[[ RECORDS SHOWN open ]]

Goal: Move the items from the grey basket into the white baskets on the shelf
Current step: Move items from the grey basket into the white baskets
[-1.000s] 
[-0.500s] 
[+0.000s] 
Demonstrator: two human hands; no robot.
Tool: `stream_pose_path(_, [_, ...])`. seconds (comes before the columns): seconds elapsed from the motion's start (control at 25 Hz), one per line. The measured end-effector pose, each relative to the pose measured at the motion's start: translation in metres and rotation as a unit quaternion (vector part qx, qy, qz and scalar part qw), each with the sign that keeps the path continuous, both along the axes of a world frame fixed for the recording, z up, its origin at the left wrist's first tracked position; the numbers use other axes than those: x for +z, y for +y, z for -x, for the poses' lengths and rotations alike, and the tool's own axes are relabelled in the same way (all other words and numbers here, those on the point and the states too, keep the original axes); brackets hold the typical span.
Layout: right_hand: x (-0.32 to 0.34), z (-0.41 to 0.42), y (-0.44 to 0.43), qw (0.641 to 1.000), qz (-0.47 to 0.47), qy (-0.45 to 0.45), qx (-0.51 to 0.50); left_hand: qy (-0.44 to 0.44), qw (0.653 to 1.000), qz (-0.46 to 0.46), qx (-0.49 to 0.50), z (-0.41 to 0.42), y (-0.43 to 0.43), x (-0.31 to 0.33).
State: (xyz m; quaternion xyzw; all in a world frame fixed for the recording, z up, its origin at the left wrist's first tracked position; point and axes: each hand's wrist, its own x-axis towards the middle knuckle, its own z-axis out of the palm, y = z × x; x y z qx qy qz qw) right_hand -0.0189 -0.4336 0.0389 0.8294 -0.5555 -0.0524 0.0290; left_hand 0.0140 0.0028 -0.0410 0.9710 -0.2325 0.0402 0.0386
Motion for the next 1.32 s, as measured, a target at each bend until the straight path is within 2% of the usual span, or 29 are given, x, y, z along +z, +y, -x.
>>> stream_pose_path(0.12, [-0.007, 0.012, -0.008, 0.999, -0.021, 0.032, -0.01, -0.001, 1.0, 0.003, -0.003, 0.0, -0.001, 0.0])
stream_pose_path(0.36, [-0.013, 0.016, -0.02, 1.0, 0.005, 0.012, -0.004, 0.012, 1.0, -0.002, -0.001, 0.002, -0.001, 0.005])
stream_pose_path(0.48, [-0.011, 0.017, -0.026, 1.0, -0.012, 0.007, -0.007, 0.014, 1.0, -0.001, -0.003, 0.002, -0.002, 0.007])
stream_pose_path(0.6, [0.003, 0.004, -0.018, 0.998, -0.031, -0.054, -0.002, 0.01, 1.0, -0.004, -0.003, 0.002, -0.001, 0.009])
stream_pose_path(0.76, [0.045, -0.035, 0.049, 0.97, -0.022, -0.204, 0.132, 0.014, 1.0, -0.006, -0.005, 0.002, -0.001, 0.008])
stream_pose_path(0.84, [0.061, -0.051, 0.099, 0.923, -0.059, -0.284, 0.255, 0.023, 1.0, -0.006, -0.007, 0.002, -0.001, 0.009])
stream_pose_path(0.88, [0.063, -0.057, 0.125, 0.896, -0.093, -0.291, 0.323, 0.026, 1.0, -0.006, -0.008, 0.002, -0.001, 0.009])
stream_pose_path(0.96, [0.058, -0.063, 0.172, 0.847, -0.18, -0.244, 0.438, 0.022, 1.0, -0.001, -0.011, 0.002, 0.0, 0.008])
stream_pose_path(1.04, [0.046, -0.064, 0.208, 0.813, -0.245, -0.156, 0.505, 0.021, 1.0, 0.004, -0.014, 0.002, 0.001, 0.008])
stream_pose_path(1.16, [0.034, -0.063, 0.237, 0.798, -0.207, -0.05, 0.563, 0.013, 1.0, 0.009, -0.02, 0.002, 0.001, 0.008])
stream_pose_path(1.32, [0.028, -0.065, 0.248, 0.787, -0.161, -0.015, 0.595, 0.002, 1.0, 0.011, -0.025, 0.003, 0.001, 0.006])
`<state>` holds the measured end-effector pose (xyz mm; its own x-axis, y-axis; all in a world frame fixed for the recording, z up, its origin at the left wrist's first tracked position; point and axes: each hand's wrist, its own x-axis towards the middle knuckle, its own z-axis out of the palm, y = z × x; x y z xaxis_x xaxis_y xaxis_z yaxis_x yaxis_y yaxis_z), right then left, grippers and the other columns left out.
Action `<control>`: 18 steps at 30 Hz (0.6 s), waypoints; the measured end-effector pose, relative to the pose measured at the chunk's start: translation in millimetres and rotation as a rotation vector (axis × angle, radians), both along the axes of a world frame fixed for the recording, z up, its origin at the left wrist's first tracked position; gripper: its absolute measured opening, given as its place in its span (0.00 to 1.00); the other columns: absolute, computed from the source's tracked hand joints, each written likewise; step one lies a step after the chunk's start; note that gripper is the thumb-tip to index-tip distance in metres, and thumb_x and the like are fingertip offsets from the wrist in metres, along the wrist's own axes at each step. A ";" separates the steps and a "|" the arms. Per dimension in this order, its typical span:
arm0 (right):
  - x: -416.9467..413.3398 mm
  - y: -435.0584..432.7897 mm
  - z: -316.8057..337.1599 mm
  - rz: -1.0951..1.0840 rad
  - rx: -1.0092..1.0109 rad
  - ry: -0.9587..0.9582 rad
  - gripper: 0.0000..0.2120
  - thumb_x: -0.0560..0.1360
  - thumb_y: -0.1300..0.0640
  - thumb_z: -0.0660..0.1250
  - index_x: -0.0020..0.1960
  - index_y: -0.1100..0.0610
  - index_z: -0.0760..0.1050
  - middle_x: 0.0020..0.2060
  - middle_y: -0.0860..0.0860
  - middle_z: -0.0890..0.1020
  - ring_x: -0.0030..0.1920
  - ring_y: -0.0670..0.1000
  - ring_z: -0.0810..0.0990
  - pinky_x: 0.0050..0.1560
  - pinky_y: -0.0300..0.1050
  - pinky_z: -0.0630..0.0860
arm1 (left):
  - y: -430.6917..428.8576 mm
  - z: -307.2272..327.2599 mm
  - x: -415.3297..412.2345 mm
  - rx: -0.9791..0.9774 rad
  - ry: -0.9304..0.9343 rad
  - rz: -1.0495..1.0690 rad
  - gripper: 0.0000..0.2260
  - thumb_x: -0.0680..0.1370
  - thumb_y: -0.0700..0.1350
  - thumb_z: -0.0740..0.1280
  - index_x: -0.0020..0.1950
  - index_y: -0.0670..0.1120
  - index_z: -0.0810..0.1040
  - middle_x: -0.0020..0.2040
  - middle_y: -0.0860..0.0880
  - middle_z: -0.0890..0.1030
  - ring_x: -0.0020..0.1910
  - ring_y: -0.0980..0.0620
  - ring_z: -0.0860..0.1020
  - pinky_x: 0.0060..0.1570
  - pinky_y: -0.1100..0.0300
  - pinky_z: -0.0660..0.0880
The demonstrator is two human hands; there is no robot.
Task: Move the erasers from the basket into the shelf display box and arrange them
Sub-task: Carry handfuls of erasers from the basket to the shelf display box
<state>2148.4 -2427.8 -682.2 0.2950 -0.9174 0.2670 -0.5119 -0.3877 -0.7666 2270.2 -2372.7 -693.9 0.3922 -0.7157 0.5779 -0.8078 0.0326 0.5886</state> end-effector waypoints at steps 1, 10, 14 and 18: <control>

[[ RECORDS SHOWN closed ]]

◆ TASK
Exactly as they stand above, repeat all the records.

◆ WORKED SOLUTION
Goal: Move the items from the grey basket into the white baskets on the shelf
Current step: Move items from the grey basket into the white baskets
[-1.000s] 
[-0.500s] 
[+0.000s] 
Demonstrator: two human hands; no robot.
Tool: `stream_pose_path(_, [_, ...])`. seconds (comes before the columns): seconds elapsed from the motion's start (control at 25 Hz), one per line. The measured end-effector pose, each relative to the pose measured at the motion's start: translation in metres and rotation as a unit quaternion (vector part qx, qy, qz and scalar part qw), each with the sign that keeps the path continuous, both along the axes of a world frame fixed for the recording, z up, its origin at the left wrist's first tracked position; the numbers use other axes than those: x for +z, y for +y, z for -x, for the poses' lengths and rotations alike, and the tool's own axes are relabelled in the same way (all other words and numbers here, those on the point and the states too, keep the original axes); brackets hold the typical span.
Layout: right_hand: x (-0.32 to 0.34), z (-0.41 to 0.42), y (-0.44 to 0.43), qw (0.641 to 1.000), qz (-0.47 to 0.47), qy (-0.45 to 0.45), qx (-0.51 to 0.50); left_hand: qy (-0.44 to 0.44), qw (0.653 to 1.000), qz (-0.46 to 0.46), qx (-0.49 to 0.50), z (-0.41 to 0.42), y (-0.43 to 0.43), x (-0.31 to 0.33).
State: (xyz m; quaternion xyzw; all in a world frame fixed for the recording, z up, its origin at the left wrist's first tracked position; point and axes: each hand's wrist, its own x-axis towards the middle knuckle, its own z-axis out of the palm, y = z × x; x y z qx qy qz qw) right_hand -0.0189 -0.4336 0.0389 0.8294 -0.5555 -0.0524 0.0290; left_hand 0.0140 0.0028 -0.0410 0.9710 -0.2325 0.0402 0.0386
Motion for the next 1.32 s, as measured, a target at each bend until the straight path is within 2% of the usual span, or 29 are given, x, y, z along +z, +y, -x.
>>> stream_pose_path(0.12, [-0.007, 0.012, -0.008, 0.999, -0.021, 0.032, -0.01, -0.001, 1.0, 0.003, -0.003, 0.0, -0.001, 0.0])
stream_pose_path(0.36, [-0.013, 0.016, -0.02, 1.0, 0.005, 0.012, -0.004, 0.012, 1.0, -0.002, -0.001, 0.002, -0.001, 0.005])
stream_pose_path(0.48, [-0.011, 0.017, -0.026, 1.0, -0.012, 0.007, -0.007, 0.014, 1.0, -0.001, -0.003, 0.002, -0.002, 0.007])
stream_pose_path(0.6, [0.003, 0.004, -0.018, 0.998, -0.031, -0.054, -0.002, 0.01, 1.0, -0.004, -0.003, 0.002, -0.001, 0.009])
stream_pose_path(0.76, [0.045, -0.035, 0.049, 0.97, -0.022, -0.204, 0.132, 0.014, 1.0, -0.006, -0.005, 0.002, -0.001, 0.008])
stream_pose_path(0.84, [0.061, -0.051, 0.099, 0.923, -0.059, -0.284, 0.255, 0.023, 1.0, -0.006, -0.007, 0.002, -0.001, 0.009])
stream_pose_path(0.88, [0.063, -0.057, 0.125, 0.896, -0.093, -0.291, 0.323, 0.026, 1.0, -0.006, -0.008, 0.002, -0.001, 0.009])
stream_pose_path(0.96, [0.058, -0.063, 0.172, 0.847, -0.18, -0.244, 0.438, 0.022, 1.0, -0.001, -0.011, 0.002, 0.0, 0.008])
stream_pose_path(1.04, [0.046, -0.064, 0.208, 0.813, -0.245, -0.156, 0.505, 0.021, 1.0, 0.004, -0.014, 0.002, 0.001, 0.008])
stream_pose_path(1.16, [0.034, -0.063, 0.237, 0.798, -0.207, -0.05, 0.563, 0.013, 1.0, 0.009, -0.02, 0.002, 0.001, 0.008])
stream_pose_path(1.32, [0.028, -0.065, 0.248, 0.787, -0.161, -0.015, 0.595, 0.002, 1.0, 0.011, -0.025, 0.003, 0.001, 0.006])
`<state>` holds the measured end-effector pose (xyz mm; its own x-axis, y-axis; all in a world frame fixed for the recording, z up, its origin at the left wrist's first tracked position; point and axes: each hand's wrist, its own x-axis towards the middle knuckle, its own z-axis out of the palm, y = z × x; x y z xaxis_x xaxis_y xaxis_z yaxis_x yaxis_y yaxis_z), right then left, grippers and the other columns left out.
Action `<control>`: 18 steps at 30 Hz (0.6 s), waypoints; the measured end-effector pose, relative to the pose measured at the chunk's start: translation in millimetres and rotation as a rotation vector (axis × angle, radians), both along the axes of a world frame fixed for the recording, z up, its origin at the left wrist's first tracked position; gripper: its absolute measured opening, given as its place in its span (0.00 to 1.00); the other columns: absolute, computed from the source's tracked hand joints, each written likewise; step one lies a step after the chunk's start; note that gripper is the thumb-tip to index-tip distance in metres, and thumb_x and the like are fingertip offsets from the wrist in metres, along the wrist's own axes at each step. A ";" separates the steps and a "|" the arms. Per dimension in this order, its typical span:
arm0 (right):
  - x: -416.9467..413.3398 mm
  - y: -435.0584..432.7897 mm
  - z: -316.8057..337.1599 mm
  - rz: -1.0951..1.0840 rad
  - rx: -1.0092..1.0109 rad
  - ry: -0.9587..0.9582 rad
  - gripper: 0.0000..0.2120
  - thumb_x: -0.0560..0.1360
  - thumb_y: -0.1300..0.0640
  - thumb_z: -0.0660..0.1250
  - index_x: -0.0020..0.1960
  - index_y: -0.1100..0.0610
  - index_z: -0.0760..0.1050
  - middle_x: 0.0020..0.2060
  - middle_y: -0.0860..0.0860
  - middle_z: -0.0890..0.1020
  - ring_x: -0.0030..0.1920
  - ring_y: -0.0670..0.1000
  - ring_z: -0.0810..0.0990
  - pinky_x: 0.0050..0.1560
  - pinky_y: -0.0300..0.1050
  - pinky_z: -0.0630..0.0860
arm1 (left):
  - y: -430.6917..428.8576 mm
  - z: -307.2272..327.2599 mm
  - x: -415.3297..412.2345 mm
  - rx: -0.9791..0.9774 rad
  - ry: -0.9304..0.9343 rad
  - rz: -1.0495..1.0690 rad
  - gripper: 0.0000..0.2260
  - thumb_x: -0.0680..0.1370
  - thumb_y: -0.0700..0.1350
  - thumb_z: -0.0740..0.1280
  - index_x: -0.0020..0.1950
  - index_y: -0.0670..0.1120
  - index_z: -0.0810..0.1040
  - middle_x: -0.0020..0.2040
  - middle_y: -0.0860..0.0880
  - middle_z: -0.0890..0.1030
  - ring_x: -0.0020..0.1910
  - ring_y: -0.0980..0.0620
  - ring_z: -0.0860..0.1020
  - pinky_x: 0.0060..0.1570
  - pinky_y: -0.1100..0.0300
  - pinky_z: -0.0660..0.0880
The demonstrator is two human hands; there is no robot.
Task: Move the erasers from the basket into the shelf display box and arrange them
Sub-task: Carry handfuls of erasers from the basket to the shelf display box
<state>2148.4 -2427.8 -682.2 0.2950 -0.9174 0.2670 -0.5119 -0.3877 -0.7666 2270.2 -2372.7 -693.9 0.3922 -0.7157 0.5779 -0.8078 0.0326 0.5886</state> end-effector waypoints at steps 1, 10, 14 and 18: <control>

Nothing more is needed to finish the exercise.